Exercise -
Below this sentence is a listing; return exactly its lines from the one with "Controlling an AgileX" to the one with "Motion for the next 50", both kept, and nothing more.

Dataset excerpts -
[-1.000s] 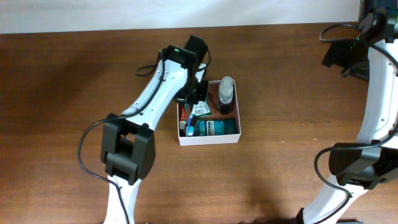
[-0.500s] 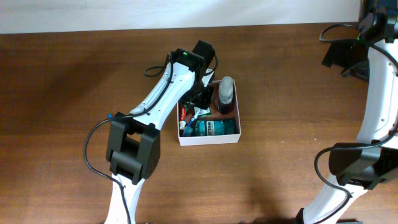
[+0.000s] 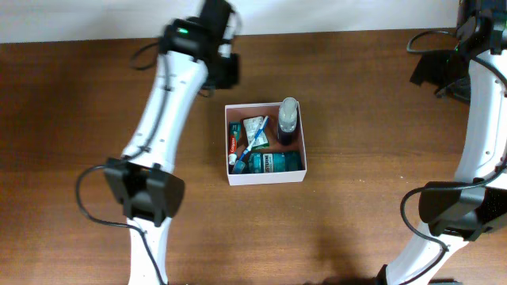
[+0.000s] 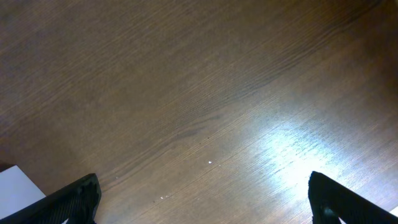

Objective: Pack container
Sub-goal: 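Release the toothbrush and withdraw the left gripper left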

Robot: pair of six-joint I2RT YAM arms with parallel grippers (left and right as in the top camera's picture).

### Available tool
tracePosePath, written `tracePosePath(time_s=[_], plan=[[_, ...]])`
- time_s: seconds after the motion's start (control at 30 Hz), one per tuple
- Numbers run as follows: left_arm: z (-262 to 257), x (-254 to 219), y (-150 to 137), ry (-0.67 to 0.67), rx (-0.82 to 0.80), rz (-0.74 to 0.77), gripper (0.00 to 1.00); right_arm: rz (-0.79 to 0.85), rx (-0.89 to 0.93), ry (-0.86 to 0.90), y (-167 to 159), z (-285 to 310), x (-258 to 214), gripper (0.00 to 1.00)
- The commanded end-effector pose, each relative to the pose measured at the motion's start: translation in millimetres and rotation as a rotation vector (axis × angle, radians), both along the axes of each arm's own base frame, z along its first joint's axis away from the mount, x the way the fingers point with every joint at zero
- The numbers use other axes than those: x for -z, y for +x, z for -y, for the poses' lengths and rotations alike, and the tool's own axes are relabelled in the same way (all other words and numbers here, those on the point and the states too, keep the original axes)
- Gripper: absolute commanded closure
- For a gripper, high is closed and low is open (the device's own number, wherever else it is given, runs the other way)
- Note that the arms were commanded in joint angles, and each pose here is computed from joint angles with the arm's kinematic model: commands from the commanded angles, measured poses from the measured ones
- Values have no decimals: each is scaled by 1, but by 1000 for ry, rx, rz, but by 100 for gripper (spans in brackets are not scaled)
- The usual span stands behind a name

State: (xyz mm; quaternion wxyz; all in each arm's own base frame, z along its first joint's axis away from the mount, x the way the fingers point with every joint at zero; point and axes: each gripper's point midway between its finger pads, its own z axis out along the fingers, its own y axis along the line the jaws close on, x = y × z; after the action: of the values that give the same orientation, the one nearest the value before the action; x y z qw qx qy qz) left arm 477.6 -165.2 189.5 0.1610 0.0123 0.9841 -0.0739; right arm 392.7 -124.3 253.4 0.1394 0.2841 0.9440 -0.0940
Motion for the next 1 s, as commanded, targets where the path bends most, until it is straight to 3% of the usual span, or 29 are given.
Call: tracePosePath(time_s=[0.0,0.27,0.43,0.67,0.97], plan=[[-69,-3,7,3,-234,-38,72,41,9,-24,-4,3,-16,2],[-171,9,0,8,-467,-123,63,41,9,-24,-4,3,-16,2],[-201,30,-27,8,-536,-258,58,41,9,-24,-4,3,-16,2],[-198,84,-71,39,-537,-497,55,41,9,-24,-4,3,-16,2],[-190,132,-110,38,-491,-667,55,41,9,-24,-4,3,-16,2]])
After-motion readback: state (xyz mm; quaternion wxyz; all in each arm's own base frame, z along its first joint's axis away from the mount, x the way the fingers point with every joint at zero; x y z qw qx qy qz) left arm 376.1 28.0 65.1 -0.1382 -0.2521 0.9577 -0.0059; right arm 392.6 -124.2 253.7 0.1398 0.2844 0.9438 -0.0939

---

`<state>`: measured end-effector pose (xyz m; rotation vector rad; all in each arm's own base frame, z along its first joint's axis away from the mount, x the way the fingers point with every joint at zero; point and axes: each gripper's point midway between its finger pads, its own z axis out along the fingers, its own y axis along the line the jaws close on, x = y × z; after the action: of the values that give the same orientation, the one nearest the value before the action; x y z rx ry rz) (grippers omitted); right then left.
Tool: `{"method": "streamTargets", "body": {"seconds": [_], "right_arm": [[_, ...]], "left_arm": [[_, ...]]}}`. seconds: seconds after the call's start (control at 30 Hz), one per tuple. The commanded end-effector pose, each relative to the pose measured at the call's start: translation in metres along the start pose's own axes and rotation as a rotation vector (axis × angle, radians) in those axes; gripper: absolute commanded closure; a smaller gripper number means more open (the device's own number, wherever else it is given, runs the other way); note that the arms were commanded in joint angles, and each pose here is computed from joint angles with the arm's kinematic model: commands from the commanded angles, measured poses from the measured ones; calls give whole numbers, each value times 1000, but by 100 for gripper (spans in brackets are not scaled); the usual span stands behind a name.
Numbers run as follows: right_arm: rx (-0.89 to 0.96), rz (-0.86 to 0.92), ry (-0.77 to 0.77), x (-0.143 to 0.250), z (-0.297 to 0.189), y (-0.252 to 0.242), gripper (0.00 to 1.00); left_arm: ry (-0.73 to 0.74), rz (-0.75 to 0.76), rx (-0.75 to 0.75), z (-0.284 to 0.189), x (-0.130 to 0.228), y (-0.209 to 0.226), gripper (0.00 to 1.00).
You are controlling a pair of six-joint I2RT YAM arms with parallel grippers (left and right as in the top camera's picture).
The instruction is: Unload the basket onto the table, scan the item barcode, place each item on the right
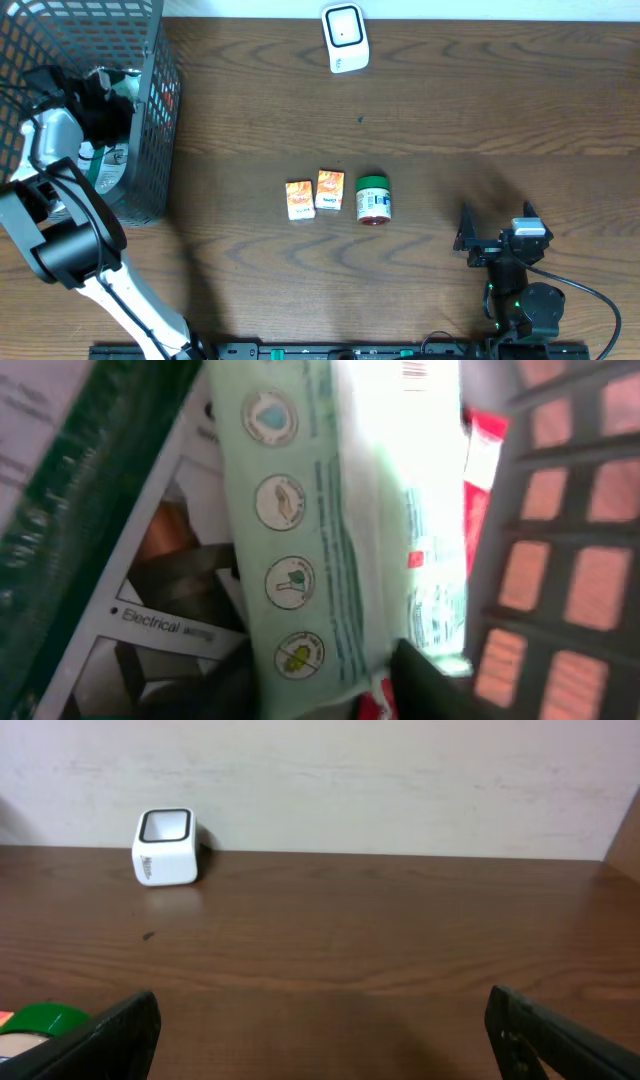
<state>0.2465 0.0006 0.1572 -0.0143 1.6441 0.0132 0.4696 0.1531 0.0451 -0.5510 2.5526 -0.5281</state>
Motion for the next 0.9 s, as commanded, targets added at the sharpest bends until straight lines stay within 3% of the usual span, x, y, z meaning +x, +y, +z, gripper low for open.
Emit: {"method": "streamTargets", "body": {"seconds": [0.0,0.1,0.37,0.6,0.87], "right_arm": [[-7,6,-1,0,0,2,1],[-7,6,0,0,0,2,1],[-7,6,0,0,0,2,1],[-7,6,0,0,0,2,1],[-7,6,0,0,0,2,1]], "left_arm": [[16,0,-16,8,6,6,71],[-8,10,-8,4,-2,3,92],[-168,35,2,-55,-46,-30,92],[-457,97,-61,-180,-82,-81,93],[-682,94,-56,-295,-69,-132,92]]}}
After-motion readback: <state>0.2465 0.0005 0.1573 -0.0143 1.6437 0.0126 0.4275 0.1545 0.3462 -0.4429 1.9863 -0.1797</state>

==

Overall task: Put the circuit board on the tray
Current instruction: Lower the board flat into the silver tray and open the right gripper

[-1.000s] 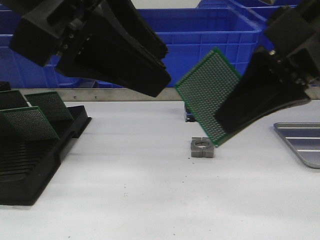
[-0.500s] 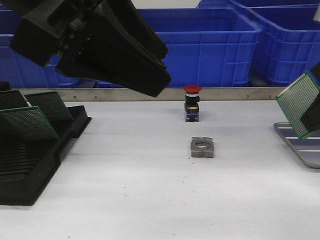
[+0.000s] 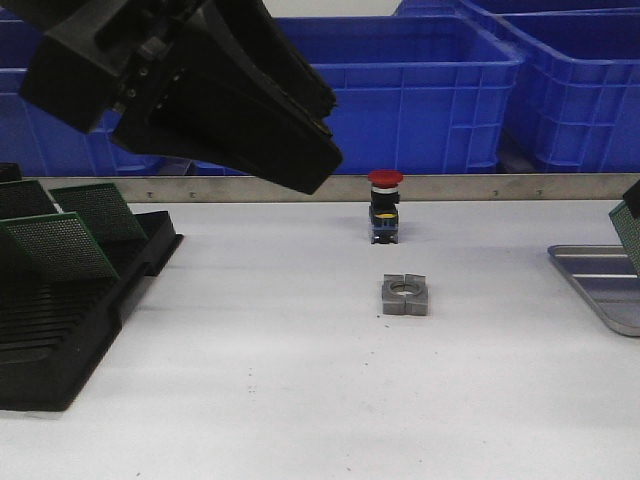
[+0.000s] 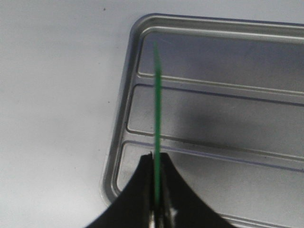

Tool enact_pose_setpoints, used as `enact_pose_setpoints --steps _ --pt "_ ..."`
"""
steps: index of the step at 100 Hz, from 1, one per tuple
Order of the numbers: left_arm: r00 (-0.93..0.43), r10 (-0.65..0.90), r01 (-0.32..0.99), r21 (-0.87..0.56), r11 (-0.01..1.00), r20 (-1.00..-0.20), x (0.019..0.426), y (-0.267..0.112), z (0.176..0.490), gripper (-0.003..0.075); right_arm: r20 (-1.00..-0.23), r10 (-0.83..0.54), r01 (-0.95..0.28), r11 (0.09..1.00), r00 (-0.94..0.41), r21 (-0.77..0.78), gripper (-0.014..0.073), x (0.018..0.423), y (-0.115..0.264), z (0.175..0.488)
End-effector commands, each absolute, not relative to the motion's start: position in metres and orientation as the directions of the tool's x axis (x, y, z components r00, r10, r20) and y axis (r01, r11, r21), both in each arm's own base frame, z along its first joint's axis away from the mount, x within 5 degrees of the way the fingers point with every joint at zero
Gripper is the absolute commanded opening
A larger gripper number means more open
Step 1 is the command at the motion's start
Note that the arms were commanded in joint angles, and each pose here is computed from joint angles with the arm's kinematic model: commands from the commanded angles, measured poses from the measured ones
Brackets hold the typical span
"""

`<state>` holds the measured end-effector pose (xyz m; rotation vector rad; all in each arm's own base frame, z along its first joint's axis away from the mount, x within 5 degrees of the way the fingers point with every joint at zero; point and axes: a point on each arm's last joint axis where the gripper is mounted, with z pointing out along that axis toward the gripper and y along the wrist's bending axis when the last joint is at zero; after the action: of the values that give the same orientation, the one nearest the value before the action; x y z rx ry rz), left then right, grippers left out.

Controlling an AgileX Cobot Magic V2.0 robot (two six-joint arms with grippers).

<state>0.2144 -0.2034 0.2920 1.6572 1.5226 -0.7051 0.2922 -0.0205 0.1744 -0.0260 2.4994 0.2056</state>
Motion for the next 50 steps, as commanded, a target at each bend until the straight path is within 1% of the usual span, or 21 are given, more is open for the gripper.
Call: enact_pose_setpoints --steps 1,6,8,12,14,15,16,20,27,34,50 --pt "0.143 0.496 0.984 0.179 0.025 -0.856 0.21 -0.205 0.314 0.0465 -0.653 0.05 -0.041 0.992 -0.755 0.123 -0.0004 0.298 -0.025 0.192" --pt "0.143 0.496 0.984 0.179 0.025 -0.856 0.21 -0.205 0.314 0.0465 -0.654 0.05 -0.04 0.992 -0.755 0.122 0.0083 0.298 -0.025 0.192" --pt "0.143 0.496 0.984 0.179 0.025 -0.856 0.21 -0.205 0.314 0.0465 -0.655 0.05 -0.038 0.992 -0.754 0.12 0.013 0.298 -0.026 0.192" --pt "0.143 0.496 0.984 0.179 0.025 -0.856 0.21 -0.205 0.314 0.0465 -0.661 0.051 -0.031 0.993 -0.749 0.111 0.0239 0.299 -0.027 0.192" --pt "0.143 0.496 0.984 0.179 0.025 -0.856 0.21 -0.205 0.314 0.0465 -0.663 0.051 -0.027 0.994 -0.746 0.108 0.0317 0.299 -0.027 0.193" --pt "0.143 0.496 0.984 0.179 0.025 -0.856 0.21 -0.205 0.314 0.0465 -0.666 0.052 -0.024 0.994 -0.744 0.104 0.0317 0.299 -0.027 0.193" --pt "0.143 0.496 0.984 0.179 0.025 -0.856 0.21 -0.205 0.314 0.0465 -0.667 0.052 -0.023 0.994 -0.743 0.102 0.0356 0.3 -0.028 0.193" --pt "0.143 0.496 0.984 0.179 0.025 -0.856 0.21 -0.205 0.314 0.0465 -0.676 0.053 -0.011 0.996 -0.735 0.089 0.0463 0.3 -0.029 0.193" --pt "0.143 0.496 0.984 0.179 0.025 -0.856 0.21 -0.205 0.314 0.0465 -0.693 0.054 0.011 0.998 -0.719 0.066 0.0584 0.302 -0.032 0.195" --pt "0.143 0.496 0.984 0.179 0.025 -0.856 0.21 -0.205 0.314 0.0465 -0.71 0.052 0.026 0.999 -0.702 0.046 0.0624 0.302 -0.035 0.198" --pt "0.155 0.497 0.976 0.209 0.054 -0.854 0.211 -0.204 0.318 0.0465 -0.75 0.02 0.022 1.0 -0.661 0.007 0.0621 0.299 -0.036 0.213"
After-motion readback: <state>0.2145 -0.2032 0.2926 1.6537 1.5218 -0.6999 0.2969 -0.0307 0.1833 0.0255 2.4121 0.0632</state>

Task output -
Controlling an AgileX Cobot Magic V2.0 robot (two six-joint arms with grippers).

<state>0.2144 -0.2034 0.2920 1.6572 1.5226 -0.7051 0.2922 -0.0205 0.1744 -0.0260 2.4994 0.2056</state>
Motion for the next 50 steps, as commanded, a target at each bend until the straight path is within 1% of the usual span, or 21 are given, more is open for the gripper.

The answer given above is the complete response.